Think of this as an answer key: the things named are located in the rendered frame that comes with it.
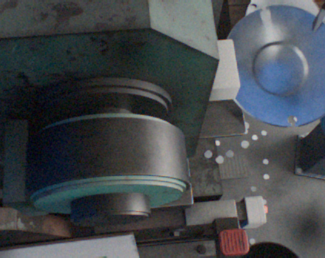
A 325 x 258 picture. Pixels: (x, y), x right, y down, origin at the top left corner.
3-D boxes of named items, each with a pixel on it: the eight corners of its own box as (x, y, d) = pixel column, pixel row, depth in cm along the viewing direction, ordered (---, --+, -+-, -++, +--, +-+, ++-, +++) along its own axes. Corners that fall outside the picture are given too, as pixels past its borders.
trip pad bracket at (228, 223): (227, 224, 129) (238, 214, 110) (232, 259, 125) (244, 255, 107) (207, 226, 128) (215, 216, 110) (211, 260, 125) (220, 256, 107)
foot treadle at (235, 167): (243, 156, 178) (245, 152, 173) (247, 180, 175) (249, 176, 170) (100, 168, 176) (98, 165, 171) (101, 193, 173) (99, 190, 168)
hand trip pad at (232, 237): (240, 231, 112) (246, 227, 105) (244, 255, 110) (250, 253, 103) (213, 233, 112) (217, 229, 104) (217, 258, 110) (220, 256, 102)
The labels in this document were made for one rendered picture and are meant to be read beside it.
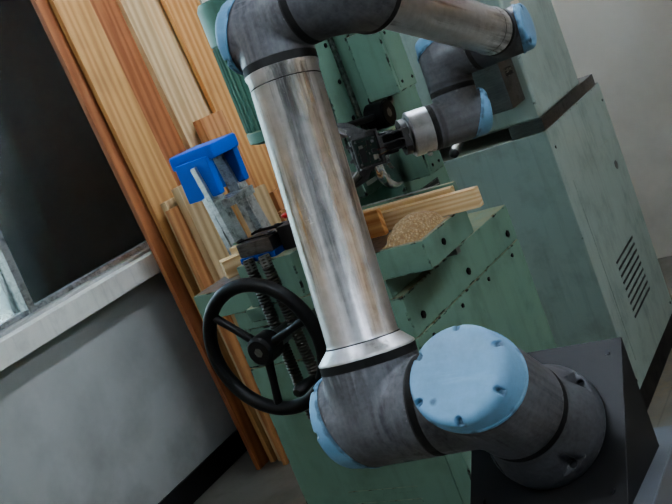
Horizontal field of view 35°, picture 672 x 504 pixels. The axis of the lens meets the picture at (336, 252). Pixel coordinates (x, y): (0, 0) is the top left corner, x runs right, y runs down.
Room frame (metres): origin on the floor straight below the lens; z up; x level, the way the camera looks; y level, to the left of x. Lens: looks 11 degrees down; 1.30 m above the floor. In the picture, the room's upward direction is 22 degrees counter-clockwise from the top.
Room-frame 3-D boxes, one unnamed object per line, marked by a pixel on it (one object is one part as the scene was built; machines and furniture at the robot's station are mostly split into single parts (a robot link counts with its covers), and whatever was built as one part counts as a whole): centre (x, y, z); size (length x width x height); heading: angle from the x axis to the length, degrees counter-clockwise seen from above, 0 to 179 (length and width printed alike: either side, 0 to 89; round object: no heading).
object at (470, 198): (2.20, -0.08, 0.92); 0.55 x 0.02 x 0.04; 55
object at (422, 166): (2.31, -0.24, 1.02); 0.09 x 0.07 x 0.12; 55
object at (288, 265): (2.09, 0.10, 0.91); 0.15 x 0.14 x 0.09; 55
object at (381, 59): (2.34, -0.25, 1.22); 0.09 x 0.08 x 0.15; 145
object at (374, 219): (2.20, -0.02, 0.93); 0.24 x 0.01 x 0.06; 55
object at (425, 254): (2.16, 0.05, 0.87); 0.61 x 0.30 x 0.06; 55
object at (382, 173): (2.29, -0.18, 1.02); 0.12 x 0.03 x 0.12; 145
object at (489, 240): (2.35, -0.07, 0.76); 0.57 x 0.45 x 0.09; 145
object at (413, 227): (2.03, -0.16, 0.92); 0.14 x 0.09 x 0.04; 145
##########
=== WHAT IS BEING ASKED ===
Please copy the data above word for word, but only from the line that contains "The labels in" through the final line, both included, and without the pictures.

=== YOUR SOLUTION ===
The labels in this document were made for one rendered picture and are meant to be read beside it.
Horizontal field of view 35°, picture 672 x 504 pixels. The axis of the lens meets the picture at (336, 252). Pixel coordinates (x, y): (0, 0) is the top left corner, x runs right, y runs down.
Room frame (metres): origin on the floor straight below the lens; z up; x level, the way the camera looks; y level, to the left of x. Lens: looks 11 degrees down; 1.30 m above the floor. In the picture, the room's upward direction is 22 degrees counter-clockwise from the top.
Room-frame 3-D boxes, one unnamed object per line, marked by a pixel on it (one object is one part as the scene was built; machines and furniture at the robot's station are mostly split into single parts (a robot link counts with its covers), and whatever was built as one part counts as a whole): centre (x, y, z); size (length x width x height); heading: angle from the x axis to the length, degrees counter-clockwise seen from above, 0 to 179 (length and width printed alike: either side, 0 to 89; round object: no heading).
object at (470, 198): (2.20, -0.08, 0.92); 0.55 x 0.02 x 0.04; 55
object at (422, 166): (2.31, -0.24, 1.02); 0.09 x 0.07 x 0.12; 55
object at (288, 265): (2.09, 0.10, 0.91); 0.15 x 0.14 x 0.09; 55
object at (381, 59): (2.34, -0.25, 1.22); 0.09 x 0.08 x 0.15; 145
object at (374, 219): (2.20, -0.02, 0.93); 0.24 x 0.01 x 0.06; 55
object at (425, 254): (2.16, 0.05, 0.87); 0.61 x 0.30 x 0.06; 55
object at (382, 173): (2.29, -0.18, 1.02); 0.12 x 0.03 x 0.12; 145
object at (489, 240): (2.35, -0.07, 0.76); 0.57 x 0.45 x 0.09; 145
object at (413, 227): (2.03, -0.16, 0.92); 0.14 x 0.09 x 0.04; 145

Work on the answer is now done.